Do you know how small a Dum Dum is? It is pretty much the smallest piece of candy you can possibly find that isn’t a breath mint. So if you’ve ever supposed that going an entire year without sugar would henceforth transform one’s kids into sugar-shunning tofu-heads, let me correct your misapprehension.
(For our part, at home, we’ve instituted a two-piece-per week rule. At that rate I figure they’ll finish off their candy bags just in time to start buying candy with their social security money.)
Meanwhile Ilsa’s friend Brett- who has an allergy to nuts and consequently couldn’t have most of his Halloween candy anyway- turned in his pound and got a nice crisp dollar bill in return, as well as a dentist’s idea of a goody bag: toothbrush, flossers, and a two-minute timer.
But something was amiss… what was it? It took me a minute, but then I put my finger on it: grown-ups were wandering around eating enormous sugary donuts on paper plates. Robin directed my attention to the refreshment table by the DJ where electric-colored cupcakes, gigantic pastries, and gallons of apple cider rested: a sugar buffet of the highest order.
And then we noticed the prizes for the cute kids games: can you guess? Lollipops. In fact, all the kid games were being run by other kids, so whether you won or not they were pretty anxious to give all-comers a prize.

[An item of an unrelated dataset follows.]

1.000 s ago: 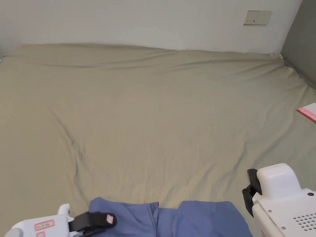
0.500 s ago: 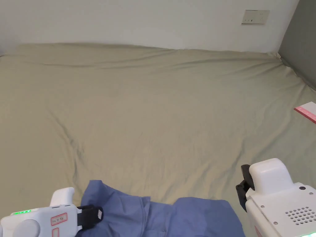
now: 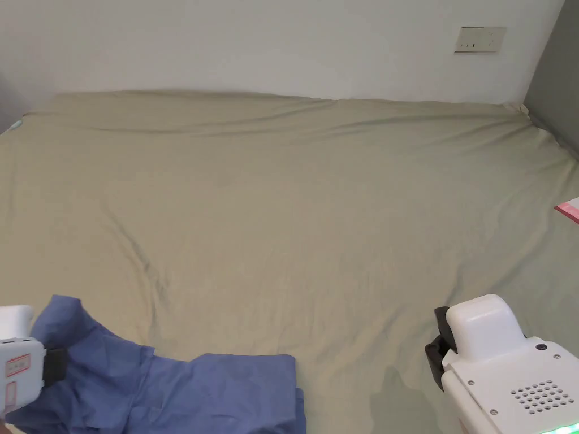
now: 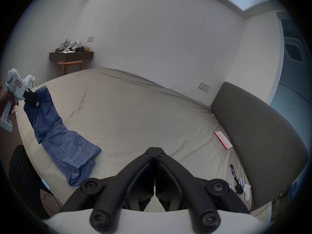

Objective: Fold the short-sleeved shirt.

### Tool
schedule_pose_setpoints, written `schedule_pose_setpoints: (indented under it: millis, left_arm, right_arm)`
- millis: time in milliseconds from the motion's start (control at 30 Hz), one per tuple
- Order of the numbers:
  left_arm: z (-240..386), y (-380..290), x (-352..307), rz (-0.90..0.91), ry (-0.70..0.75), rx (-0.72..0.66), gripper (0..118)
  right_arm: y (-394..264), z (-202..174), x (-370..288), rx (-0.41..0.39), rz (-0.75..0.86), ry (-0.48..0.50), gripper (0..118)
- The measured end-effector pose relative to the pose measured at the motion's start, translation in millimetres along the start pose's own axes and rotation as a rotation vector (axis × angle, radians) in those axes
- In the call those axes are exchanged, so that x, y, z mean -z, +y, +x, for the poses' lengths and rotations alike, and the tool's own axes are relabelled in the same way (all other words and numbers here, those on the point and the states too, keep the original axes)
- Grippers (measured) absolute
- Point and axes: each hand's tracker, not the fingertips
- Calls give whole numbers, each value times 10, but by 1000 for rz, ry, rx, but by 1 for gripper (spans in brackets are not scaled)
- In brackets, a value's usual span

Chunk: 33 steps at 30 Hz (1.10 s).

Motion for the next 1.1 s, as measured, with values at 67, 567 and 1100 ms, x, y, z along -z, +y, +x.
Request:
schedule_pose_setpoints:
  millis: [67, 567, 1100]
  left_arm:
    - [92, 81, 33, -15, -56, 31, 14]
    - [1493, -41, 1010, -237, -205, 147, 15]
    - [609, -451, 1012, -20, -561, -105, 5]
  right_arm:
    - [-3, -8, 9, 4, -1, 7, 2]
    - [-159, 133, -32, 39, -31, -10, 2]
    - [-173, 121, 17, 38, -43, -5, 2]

Upshot: Ilsa donated to the soldiers one lollipop; by the end of the event she had accumulated five or six new ones.
Now I should qualify this by pointing out that, unlike the refreshment table, the lollipops being handed out did not contain fructose. They were clearly labeled as being sweetened with Xylitol, which is a ”tooth friendly” sugar alcohol. I’m not a fan of sugar alcohols because they have been known, to varying degrees, to cause gassiness and other gastric distress. But beyond that I’m just… skeptical. As No Sugar proponent and author David Gillespie rightly points out, after over a hundred years of ever-increasing sugar consumption, we’re only now just figuring out the health costs of fructose, so who knows what eventual side effects may be the result of such recent lab-borne ingredients as sugar alcohols?
But you know, we had a fun afternoon. Ilsa came away sad not to have won a door prize, but delighted to have a ghost popping out of a pumpkin painted on her cheek. When we first arrived the volunteers informed us they had already collected 27 pounds of candy, and by the time it was all over they said they had lost count. So for the low-low price of perhaps- what?- thirty-five dollars maybe, this dentists’ office had removed untold amounts of fructose from the diets of the kids running around. It’s actually a pretty noble thing, especially when you consider that, among many other things, more fructose= more business for dentists.
But then there’s that big, problematic refreshment table. I’m not suggesting they serve brussels sprouts and marinated kale mind you, but could they have had cheese and crackers and a big bowl of apples from a nearly orchard, maybe? Some of those cute little mini bottles of water? How hard would that be?
Not as hard as figuring out how to send a brisket to the troops, anyway, I can tell you that.